**WORK ORDER:** Each entry that follows is to be copied exactly, minus any pictures.

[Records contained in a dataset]
---*---
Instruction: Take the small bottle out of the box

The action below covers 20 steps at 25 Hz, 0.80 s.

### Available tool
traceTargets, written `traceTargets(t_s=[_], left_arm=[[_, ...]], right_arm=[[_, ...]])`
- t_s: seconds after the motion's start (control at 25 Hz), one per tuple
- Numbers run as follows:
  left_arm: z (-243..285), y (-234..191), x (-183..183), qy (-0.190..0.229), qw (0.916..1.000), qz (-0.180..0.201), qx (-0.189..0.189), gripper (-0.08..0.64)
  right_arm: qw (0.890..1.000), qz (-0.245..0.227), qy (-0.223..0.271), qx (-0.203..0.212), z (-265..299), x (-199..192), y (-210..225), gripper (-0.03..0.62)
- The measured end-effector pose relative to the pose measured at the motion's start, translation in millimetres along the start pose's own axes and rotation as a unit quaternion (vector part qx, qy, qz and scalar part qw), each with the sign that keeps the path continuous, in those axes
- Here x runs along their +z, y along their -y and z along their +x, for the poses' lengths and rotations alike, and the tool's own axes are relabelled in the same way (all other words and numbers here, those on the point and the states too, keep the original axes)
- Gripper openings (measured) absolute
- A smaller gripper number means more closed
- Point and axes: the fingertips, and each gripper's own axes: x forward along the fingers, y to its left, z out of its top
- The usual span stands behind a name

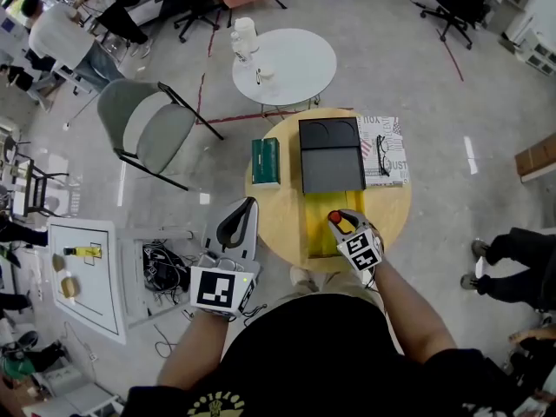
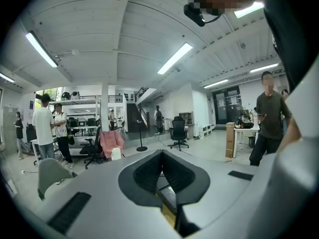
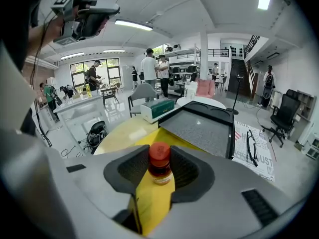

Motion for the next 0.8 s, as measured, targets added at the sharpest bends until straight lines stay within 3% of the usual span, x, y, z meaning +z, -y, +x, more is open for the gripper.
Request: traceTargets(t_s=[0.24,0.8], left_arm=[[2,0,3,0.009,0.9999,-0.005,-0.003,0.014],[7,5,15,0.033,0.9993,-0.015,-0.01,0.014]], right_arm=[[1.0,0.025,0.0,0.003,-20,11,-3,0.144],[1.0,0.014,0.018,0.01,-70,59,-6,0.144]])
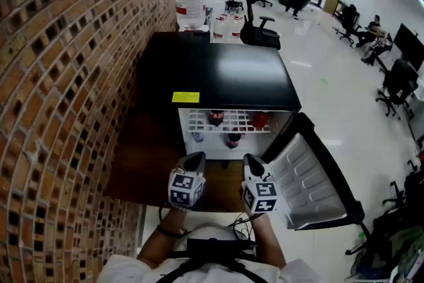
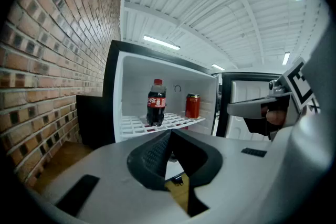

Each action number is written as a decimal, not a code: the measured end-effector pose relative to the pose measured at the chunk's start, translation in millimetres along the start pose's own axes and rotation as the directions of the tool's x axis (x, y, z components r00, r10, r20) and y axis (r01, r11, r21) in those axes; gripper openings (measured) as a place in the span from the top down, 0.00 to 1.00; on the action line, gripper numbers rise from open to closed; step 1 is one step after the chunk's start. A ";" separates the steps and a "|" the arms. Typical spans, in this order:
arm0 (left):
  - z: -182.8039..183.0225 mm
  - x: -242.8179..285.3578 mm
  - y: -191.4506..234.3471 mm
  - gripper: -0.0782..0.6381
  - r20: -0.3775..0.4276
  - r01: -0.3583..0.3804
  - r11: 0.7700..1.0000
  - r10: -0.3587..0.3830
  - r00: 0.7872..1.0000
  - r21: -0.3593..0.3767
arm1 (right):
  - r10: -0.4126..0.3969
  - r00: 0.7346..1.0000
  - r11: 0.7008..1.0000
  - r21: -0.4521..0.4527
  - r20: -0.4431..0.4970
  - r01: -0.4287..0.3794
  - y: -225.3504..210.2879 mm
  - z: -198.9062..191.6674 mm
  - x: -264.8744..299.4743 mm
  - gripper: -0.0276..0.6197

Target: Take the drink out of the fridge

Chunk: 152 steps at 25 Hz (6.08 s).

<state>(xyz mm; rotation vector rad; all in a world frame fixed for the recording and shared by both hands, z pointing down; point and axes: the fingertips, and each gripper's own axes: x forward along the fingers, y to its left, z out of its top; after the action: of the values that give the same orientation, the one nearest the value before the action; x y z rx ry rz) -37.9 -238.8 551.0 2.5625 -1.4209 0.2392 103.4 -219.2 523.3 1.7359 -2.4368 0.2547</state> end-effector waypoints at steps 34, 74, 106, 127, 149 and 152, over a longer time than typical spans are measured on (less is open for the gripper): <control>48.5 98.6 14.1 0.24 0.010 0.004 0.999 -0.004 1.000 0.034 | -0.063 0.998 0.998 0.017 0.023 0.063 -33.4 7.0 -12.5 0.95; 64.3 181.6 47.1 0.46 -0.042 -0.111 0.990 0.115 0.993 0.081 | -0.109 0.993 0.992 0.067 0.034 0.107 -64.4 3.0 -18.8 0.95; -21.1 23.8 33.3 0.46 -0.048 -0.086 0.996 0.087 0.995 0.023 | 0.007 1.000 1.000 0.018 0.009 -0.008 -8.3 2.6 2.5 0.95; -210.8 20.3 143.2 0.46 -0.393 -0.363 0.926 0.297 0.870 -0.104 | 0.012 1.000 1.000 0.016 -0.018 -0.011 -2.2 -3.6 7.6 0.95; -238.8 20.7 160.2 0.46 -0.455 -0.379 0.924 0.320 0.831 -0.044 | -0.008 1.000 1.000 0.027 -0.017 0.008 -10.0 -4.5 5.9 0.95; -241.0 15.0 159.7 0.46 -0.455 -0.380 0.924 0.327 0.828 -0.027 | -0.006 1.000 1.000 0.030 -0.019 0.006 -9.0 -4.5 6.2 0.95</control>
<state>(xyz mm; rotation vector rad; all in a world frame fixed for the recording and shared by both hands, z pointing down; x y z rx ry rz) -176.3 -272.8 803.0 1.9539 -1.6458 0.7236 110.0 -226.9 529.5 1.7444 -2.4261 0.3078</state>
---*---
**FINAL ANSWER:**
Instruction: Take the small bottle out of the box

The action below covers 20 steps at 25 Hz, 0.80 s.

### Available tool
traceTargets, written `traceTargets(t_s=[_], left_arm=[[_, ...]], right_arm=[[_, ...]])`
- t_s: seconds after the motion's start (control at 25 Hz), one per tuple
- Numbers run as follows:
  left_arm: z (-243..285), y (-234..191), x (-183..183), qy (-0.190..0.229), qw (0.916..1.000), qz (-0.180..0.201), qx (-0.189..0.189), gripper (-0.08..0.64)
  right_arm: qw (0.890..1.000), qz (-0.245..0.227), qy (-0.223..0.271), qx (-0.203..0.212), z (-265..299), x (-199..192), y (-210..225), gripper (-0.03..0.62)
- The measured end-effector pose relative to the pose measured at the motion's start, translation in millimetres along the start pose's own axes and rotation as a unit quaternion (vector part qx, qy, qz and scalar part qw), each with the sign that keeps the path continuous, in those axes
- Here x runs along their +z, y along their -y and z along their +x, for the poses' lengths and rotations alike, and the tool's own axes are relabelled in the same way (all other words and numbers here, those on the point and the states too, keep the original axes)
- Gripper openings (measured) absolute
- A smaller gripper number means more closed
- Point and axes: the fingertips, and each gripper's own axes: x forward along the fingers, y to its left, z out of its top
- The usual span stands behind a name


Motion for the next 0.8 s, as measured, targets added at the sharpest bends until straight lines stay within 3% of the usual span, x, y, z meaning +z, -y, +x, more is open for the gripper.
Request: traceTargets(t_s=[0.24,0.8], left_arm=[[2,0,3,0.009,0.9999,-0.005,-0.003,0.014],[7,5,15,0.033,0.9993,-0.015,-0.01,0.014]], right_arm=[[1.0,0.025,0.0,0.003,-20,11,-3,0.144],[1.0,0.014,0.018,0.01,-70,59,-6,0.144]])

Each action number is written as a decimal, not a code: the measured end-effector pose relative to the pose measured at the chunk's start, translation in millimetres along the start pose's own axes and rotation as the directions of the tool's x axis (x, y, z components r00, r10, r20) and y axis (r01, r11, r21) in those axes; gripper openings (measured) as a place in the span from the top down, 0.00 to 1.00; on the action line, gripper numbers rise from open to closed; step 1 is one step after the chunk's start. A ";" separates the steps and a "|" the arms. Typical spans, in this order:
arm0 (left):
  - z: -182.8039..183.0225 mm
  - x: -242.8179..285.3578 mm
  - y: -191.4506..234.3471 mm
  - gripper: -0.0782..0.6381
  - r20: -0.3775..0.4276
  - r01: -0.3583..0.3804
  - r11: 0.7700..1.0000
  - r10: -0.3587..0.3830
  - r00: 0.7872..1.0000
  - r21: -0.3593..0.3767
arm1 (right):
  - r10: -0.4126..0.3969
  - r00: 0.7346..1.0000
  - r11: 0.7008..1.0000
  - r21: -0.4521..0.4527
  - r20: -0.4431..0.4970
  - r01: -0.4287..0.3794
  - y: -225.3504..210.2879 mm
  - z: -198.9062..191.6674 mm
  - x: -264.8744..299.4743 mm
  - gripper: -0.0276..0.6197

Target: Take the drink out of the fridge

Chunk: 152 steps at 25 Hz (6.08 s).

<state>(xyz mm; rotation vector rad; all in a world frame fixed for the recording and shared by both hands, z pointing down; point and axes: the fingertips, and each gripper's own axes: x forward along the fingers, y to its left, z out of its top; after the action: of the values that give the same orientation, the one nearest the value before the action; x y z rx ry rz) -37.9 -238.8 551.0 2.5625 -1.4209 0.2392 103.4 -219.2 523.3 1.7359 -2.4368 0.2547</state> end-effector waypoints at steps 34, 74, 106, 127, 149 and 152, over a longer time than typical spans are measured on (less is open for the gripper): <control>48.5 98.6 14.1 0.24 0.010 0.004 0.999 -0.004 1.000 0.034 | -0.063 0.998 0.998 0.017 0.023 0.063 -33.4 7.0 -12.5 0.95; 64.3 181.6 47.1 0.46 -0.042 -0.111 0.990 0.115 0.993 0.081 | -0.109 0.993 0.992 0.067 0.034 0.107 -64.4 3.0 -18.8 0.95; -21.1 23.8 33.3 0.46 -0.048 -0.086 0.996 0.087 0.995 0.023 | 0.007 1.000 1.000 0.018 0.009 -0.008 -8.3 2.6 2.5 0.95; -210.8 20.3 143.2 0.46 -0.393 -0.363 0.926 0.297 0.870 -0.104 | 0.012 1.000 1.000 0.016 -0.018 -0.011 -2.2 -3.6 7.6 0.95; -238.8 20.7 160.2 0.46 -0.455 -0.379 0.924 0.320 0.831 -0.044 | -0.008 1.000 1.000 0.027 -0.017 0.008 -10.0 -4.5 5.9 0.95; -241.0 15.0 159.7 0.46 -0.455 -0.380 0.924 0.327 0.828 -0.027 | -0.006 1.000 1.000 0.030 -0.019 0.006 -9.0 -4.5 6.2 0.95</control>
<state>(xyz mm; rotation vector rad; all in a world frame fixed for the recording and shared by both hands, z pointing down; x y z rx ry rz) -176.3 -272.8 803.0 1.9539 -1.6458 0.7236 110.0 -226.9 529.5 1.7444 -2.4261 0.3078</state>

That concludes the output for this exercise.